◆ ABOUT THIS EXERCISE ◆
Below is a listing. Gather each line of it that contains "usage".

◆ DATA EXCERPTS ◆
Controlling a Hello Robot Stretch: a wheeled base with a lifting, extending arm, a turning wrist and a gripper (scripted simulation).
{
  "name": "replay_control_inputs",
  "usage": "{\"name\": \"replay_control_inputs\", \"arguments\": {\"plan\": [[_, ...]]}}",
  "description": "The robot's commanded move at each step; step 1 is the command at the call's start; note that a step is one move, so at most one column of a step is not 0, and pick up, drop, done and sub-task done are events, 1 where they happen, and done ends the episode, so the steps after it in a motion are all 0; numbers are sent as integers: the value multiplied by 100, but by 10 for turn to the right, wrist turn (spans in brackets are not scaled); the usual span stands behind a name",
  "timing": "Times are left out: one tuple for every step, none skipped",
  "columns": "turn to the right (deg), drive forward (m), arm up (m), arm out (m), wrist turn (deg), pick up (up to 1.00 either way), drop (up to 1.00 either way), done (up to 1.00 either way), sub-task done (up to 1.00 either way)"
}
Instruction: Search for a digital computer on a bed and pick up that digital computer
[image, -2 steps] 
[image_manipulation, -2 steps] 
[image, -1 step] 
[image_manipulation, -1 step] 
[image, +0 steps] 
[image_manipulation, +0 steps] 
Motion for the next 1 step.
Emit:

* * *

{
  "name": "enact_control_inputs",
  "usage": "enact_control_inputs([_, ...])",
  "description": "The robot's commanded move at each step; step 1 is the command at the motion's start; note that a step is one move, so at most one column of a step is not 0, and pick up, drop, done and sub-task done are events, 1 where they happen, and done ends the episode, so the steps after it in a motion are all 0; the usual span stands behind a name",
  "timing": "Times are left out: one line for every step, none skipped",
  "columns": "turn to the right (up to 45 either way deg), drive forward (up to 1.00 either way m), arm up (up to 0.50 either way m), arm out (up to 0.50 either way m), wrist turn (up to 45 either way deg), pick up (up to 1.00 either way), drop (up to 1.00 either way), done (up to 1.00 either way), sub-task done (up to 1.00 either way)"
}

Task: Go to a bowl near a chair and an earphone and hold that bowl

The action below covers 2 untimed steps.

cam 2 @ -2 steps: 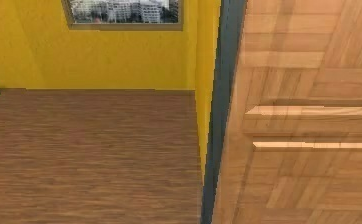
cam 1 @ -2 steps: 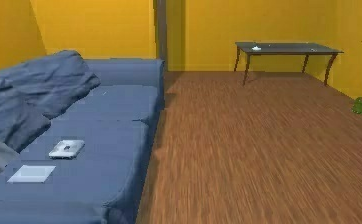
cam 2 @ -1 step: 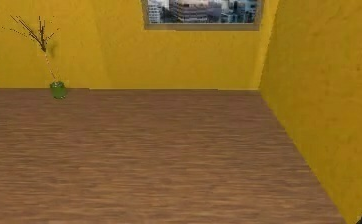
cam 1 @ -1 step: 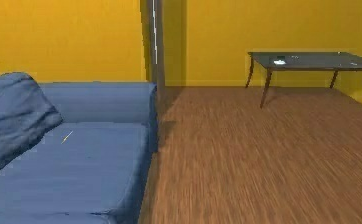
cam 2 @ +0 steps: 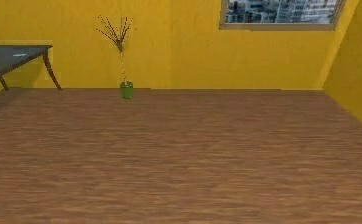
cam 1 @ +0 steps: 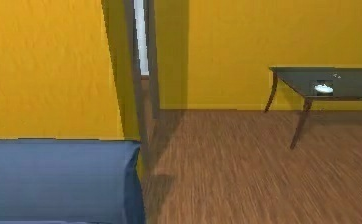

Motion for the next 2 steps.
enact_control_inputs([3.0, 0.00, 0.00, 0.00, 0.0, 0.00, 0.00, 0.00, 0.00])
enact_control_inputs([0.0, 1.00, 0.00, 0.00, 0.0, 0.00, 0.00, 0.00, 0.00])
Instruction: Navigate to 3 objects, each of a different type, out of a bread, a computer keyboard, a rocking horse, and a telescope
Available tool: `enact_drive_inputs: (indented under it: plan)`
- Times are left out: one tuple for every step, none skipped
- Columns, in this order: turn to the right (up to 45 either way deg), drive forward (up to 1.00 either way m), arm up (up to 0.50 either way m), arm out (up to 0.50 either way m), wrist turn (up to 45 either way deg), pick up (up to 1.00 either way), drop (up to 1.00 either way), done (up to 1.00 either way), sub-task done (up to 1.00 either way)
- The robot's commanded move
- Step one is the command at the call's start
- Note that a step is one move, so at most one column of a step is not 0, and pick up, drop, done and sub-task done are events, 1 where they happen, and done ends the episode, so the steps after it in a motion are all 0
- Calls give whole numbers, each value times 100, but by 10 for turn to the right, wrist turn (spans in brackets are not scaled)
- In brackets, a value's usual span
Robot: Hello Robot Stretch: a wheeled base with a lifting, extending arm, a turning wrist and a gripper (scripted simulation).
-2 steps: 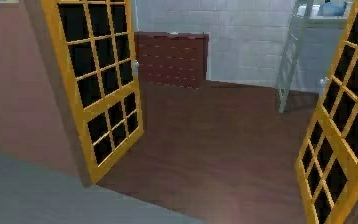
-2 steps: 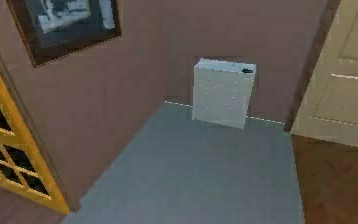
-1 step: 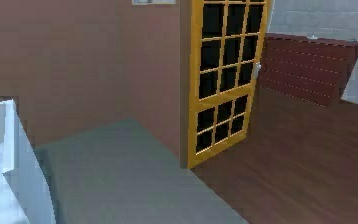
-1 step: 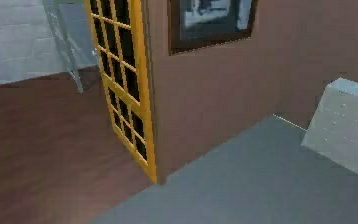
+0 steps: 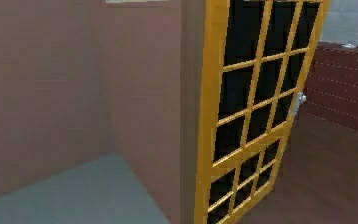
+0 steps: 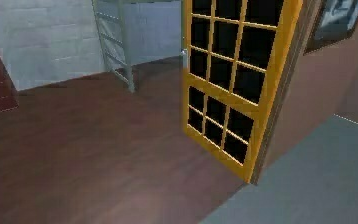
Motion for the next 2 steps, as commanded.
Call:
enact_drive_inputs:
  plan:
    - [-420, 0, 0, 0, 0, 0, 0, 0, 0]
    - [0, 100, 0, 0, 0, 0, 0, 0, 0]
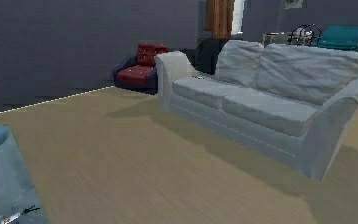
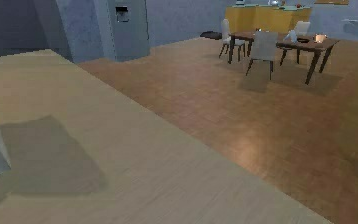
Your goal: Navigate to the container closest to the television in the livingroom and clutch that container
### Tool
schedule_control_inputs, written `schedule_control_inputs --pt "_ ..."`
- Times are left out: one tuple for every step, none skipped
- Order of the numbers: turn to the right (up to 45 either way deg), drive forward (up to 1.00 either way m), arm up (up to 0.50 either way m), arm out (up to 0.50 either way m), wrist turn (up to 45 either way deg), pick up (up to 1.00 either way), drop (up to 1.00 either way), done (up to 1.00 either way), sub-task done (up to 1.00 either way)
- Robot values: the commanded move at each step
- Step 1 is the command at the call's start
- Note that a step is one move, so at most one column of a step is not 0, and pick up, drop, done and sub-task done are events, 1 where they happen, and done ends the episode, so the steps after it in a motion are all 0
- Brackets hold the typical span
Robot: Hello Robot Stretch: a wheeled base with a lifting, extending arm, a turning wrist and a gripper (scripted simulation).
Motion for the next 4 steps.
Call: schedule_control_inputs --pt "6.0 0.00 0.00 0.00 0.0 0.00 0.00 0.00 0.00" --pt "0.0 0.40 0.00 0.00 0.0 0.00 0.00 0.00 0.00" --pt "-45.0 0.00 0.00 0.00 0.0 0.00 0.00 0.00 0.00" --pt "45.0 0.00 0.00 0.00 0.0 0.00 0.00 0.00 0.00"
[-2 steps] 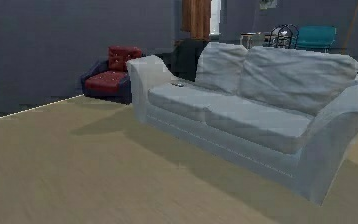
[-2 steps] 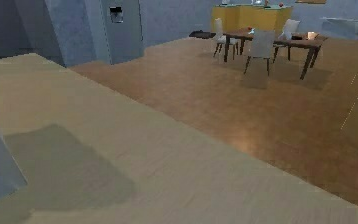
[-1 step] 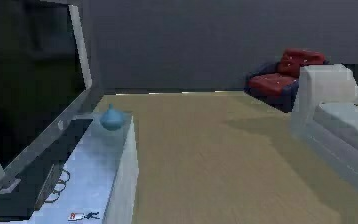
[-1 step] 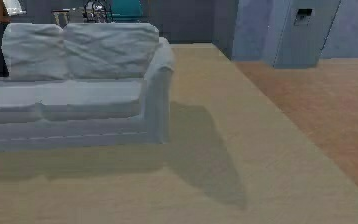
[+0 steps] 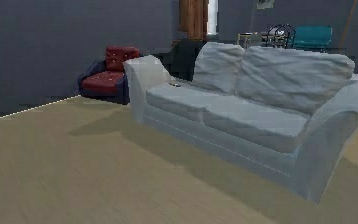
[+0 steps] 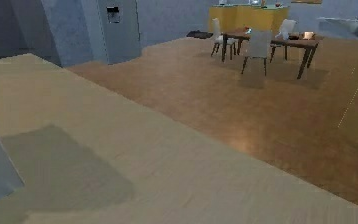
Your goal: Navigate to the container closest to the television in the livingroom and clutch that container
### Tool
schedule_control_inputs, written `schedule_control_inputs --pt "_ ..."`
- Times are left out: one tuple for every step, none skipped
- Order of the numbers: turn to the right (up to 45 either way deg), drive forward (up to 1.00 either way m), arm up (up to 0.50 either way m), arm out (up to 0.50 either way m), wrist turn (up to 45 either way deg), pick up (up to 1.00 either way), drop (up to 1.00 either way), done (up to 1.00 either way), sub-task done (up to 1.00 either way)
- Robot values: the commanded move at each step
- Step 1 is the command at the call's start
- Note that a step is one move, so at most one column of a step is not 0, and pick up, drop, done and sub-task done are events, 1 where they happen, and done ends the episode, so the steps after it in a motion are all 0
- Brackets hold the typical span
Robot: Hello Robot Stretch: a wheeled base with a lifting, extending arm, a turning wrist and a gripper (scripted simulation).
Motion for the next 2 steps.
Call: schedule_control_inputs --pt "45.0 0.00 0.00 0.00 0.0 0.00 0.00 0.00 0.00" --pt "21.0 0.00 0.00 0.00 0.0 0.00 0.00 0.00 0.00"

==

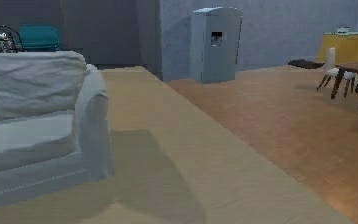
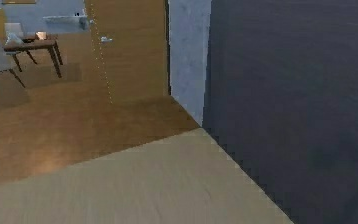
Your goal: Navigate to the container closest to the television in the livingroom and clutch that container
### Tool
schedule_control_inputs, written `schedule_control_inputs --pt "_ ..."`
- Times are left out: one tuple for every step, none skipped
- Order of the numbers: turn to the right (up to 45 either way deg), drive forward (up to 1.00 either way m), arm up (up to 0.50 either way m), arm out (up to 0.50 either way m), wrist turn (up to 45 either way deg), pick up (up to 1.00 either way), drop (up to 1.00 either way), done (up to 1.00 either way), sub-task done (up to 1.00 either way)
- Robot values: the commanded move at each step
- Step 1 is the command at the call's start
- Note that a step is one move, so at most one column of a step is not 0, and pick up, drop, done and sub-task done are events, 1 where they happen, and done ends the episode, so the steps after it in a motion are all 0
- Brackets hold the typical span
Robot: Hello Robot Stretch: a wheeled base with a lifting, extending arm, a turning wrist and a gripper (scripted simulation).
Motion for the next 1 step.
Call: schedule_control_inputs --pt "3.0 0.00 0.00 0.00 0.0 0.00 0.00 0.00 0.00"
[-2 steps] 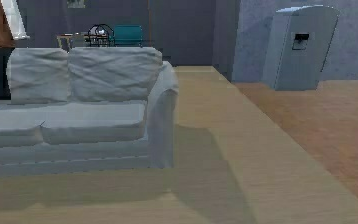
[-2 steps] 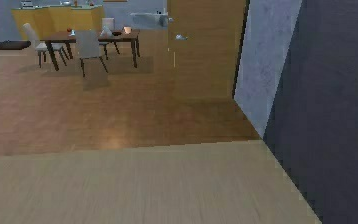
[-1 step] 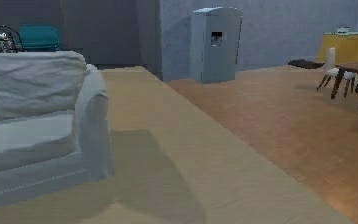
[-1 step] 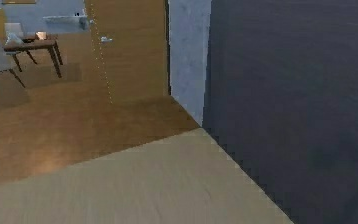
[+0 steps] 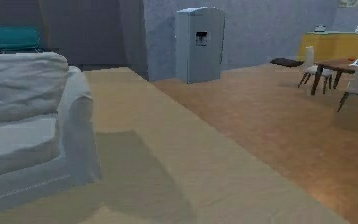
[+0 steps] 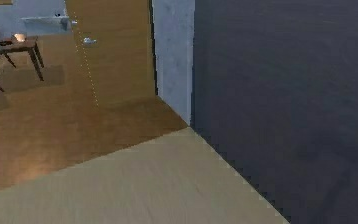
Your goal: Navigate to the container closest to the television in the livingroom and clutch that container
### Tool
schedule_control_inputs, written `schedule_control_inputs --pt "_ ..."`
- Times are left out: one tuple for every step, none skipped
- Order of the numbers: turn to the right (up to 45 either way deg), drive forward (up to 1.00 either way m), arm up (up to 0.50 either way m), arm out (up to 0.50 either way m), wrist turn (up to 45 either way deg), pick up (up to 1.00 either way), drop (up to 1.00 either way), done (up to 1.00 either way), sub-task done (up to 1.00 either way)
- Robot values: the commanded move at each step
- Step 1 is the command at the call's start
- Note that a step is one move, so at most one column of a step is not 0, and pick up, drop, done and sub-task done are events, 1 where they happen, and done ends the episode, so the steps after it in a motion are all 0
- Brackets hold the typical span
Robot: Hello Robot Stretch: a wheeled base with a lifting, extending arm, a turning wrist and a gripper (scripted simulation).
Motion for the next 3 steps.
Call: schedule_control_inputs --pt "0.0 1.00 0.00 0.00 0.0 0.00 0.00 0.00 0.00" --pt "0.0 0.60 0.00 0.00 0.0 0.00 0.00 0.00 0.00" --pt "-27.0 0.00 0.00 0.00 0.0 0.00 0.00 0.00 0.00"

◆ YOUR SOLUTION ◆
  "usage": "{\"name\": \"replay_control_inputs\", \"arguments\": {\"plan\": [[_, ...]]}}",
  "usage": "enact_control_inputs([_, ...])",

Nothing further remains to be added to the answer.